Rachel Cohen-Kagan (;  19 February 1888 – 15 October 1982) was a Zionist activist and Israeli politician, and one of only two women to sign the Israeli Declaration of Independence.

Biography
Rachel Lubersky (later Cohen-Kagan) was born in the city of Odessa in the Russian Empire (today in Ukraine), Cohen-Kagan attended university in her home city, and was also granted an honorary degree from the Hebrew University of Jerusalem. She immigrated to Mandatory Palestine in 1919 on board the ship Ruslan, and became involved in the Women's International Zionist Organization (WIZO).
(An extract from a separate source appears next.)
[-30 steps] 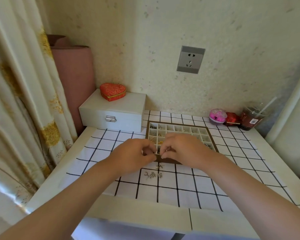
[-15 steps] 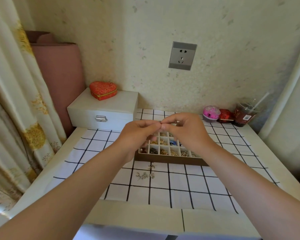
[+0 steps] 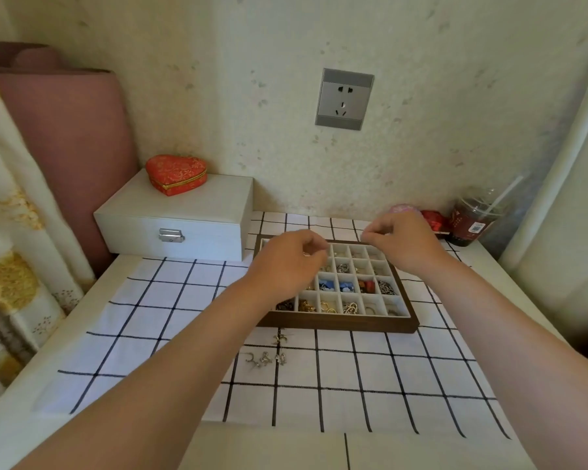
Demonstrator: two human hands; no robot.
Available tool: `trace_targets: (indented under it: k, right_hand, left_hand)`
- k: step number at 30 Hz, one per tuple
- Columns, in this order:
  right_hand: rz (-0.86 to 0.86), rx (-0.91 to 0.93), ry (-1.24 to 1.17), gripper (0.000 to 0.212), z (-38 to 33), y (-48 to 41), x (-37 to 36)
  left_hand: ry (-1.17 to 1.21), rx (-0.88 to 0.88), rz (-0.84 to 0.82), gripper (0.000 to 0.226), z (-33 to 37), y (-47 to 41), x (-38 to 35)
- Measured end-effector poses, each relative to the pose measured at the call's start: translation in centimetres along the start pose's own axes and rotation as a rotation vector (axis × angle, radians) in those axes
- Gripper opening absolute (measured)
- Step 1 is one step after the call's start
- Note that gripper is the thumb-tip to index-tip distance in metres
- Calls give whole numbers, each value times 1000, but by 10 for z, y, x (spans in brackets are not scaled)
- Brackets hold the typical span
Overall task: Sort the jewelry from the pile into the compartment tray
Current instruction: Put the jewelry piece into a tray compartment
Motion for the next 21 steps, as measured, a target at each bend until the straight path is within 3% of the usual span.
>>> trace_targets:
  k: [7, 13, 21]
  right_hand:
    - [-102, -38, 242, 9, 16, -8, -16]
    - [-217, -59, 324, 14, 13, -14, -25]
    - [-293, -131, 214, 26, 15, -16, -27]
  left_hand:
    - [-453, -173, -13, 38, 2, -11, -26]
    - [-500, -210, -8, 42, 1, -15, -35]
    - [-514, -212, 7, 42, -2, -17, -34]
Point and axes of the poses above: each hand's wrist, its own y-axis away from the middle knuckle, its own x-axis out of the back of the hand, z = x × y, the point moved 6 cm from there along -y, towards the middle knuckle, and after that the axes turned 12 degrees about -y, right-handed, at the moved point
In 1932, she was appointed chairwoman of the Committee for Social Aid in the Community Committee of Haifa, a role she held until 1946. In 1938, she was elected chairwoman of WIZO, and became more involved in politics. In 1946 she was appointed director of the Social Department of the Jewish National Council. A member of Moetzet HaAm, in 1948 Cohen-Kagan was one of only two women (the other was Golda Meir) to sign the Israeli declaration of independence.

In the first Knesset elections in 1949, WIZO won a single seat, which was taken by Cohen-Kagan. During her first term in the Knesset, she was the sponsor of the first legislation promoting equal rights for women. However, she lost her seat in the 1951 elections.

After later joining the Liberal Party, she returned to the Knesset on its list following the 1961 elections. However, Cohen-Kagan was one of the seven MKs that broke away from the party to found the Independent Liberals in opposition to the impending merger with Herut. She lost her seat in the 1965 elections.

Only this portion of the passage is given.